Many fans want original films, but there’s big money to be made in going back to the well.
There are a lot of takeaways from Walt Disney‘s (DIS -4.46%) generally upbeat — but poorly received — fiscal third-quarter report on Wednesday morning. I’ll just focus on one thin slice of the media giant’s business: Disney’s penchant for sequels. More specifically, I want to zero in on a piece that enthusiasts tend to shake their heads at, although it’s something that should excite shareholders.
Disney has now put out the world’s highest-grossing films in May (Kingdom of the Planet of the Apes), June (Inside Out 2), and July (Deadpool & Wolverine). It’s great to see that Disney’s studios are back after languishing through more misses than hits in the 2023 calendar year, but don’t sleep on the fact that all three of these monthly box office winners are sequels.
The second time’s the charm
Many diehard fans — and I am one — crave original properties. They want new stories with new characters on the screen. They applaud the arrival of a new ride or attraction that isn’t based on existing intellectual property. Unfortunately, nostalgia, when improved, sells too well to ignore.
Let’s go beyond the last three months of mastering the multiplex. Over the last 10 years, the 10 highest-grossing films worldwide put out by Disney have been either sequels or remakes. Each one has raked in at least $1.4 billion in global ticket sales. The streak is actually the 11 highest-grossing Disney films over the last 11 years, but I like my symmetry in even numbers. It’s the same poetry that drives consumers to the local cinema to check in on the characters in franchises they have grown up on.
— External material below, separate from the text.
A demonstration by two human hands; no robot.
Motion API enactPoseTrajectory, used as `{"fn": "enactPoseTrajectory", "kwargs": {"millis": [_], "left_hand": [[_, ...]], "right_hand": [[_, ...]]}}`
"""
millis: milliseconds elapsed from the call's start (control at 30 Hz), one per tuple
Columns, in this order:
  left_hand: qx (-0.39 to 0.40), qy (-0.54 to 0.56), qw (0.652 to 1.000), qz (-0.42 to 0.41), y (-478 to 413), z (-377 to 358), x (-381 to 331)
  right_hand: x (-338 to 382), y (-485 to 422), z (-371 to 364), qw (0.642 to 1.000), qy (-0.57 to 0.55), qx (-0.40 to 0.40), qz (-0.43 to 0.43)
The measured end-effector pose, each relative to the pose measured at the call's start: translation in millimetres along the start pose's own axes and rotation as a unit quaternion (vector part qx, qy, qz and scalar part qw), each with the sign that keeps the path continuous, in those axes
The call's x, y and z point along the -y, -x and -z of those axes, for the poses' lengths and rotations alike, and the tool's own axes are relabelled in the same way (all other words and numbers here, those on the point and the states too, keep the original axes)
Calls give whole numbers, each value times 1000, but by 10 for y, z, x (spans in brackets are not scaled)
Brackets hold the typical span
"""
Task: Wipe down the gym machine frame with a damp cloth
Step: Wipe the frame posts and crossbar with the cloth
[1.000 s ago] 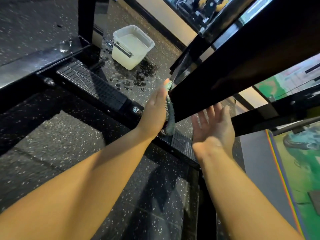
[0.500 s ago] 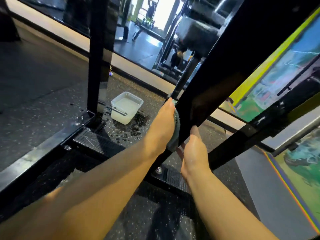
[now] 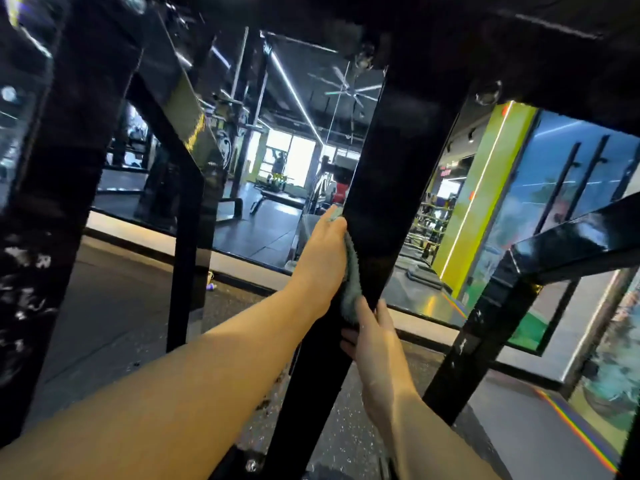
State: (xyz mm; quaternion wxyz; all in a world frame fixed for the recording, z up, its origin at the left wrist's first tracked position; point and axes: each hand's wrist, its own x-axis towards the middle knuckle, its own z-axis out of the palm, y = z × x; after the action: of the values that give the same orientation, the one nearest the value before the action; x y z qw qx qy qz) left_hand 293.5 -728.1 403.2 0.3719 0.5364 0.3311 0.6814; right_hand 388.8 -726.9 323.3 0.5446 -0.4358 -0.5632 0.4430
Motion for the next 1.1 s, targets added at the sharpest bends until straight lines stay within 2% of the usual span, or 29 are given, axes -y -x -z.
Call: {"fn": "enactPoseTrajectory", "kwargs": {"millis": [200, 300, 367, 467, 567, 633, 733, 800, 833, 867, 900, 967, 1000, 1033, 1100], "left_hand": [[-42, -109, 985, -126, -110, -195, -457], [-80, -214, 944, -238, -221, -290, -456], [-108, -330, 893, -287, -287, -330, -370], [-153, -491, 755, -407, -400, -312, -215], [-105, -578, 643, -491, -485, -287, -105], [-45, -595, 605, -528, -457, -211, 10], [62, -560, 620, -546, -287, 20, 333], [93, -553, 636, -530, -154, 151, 499], [97, -546, 655, -513, -110, 190, 525], [96, -526, 691, -486, -48, 206, 485], [86, -487, 752, -436, 37, 211, 394], [10, -355, 896, -265, 262, 227, 92], [-29, -274, 950, -146, 388, 293, -26], [-59, -205, 976, -49, 481, 410, -90], [-86, -87, 990, 67, 637, 662, -84]], "right_hand": [[331, -41, -55, 999, 20, -18, 20], [498, -2, -31, 997, 22, -13, 72], [601, 11, 12, 994, 11, -11, 107], [698, 2, 90, 991, -6, -29, 131], [734, -18, 176, 988, -33, -58, 141], [768, 6, 189, 986, -56, -60, 147], [772, 64, 154, 987, -70, -50, 133], [736, 117, 105, 990, -44, -45, 125], [709, 155, 72, 990, -24, -49, 129], [670, 204, 28, 988, -5, -63, 143], [627, 267, -23, 984, 7, -80, 162], [534, 390, -123, 979, 18, -81, 188], [488, 469, -231, 983, 16, -45, 180], [450, 548, -369, 987, 1, 5, 159], [384, 693, -627, 987, -47, 99, 119]]}}
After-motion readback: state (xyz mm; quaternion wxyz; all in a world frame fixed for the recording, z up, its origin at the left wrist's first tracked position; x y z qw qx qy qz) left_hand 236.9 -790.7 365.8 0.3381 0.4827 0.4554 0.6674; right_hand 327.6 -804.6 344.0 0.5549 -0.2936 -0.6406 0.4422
Disney continues to crank out original properties between its crowd-drawing sequels. Even the best of storytellers likes to spin a new yarn from time to time to stay fresh. However, perhaps the best thing about Moana being introduced to audiences almost eight years ago is that shareholders have to feel encouraged about Moana 2‘s chances when it premieres later this year. They know how far it’ll go.
Joy returns, in more ways than one
Disney offered some particularly granular insight into the bar-raising success of Inside Out 2 this summer. The film has already exceeded expectations by topping $1.5 billion in box office receipts worldwide. It’s now the highest-grossing animated movie of all time, so it had to pass every single animated feature release to get there.
However, Disney revealed that the original 2015 Inside Out has generated 100 million views on Disney+ since the first trailer for Inside Out 2 dropped. The entertainment tastemaker believes that the event was enough to drum up more than 1.3 million new sign-ups to Disney’s namesake premium service.
If you’re wondering why Disney announced a price hike across its three streaming video services this week despite cutting costs over the past year, you’re onto something. Disney’s digital vault keeps growing, and every sequel it puts out will bring back audiences wanting to revisit where things started. Did you catch Deadpool & Wolverine last month when it scored the biggest opening weekend for an R-rated film? You can spend days, if not weeks, trying to find the source materials referenced throughout that Marvel mechanical-bull of a movie.
The media stock giant knows what it’s doing. Don’t boo Moana 2. Don’t keep Mufasa out of “tu casa” when Mufasa: The Lion King follows with more gold on the silver screen a month later. Don’t let my bad poetry get in the way of the symmetry — Disney has a pretty good track record of making sure that a hit original property isn’t a hard act to follow.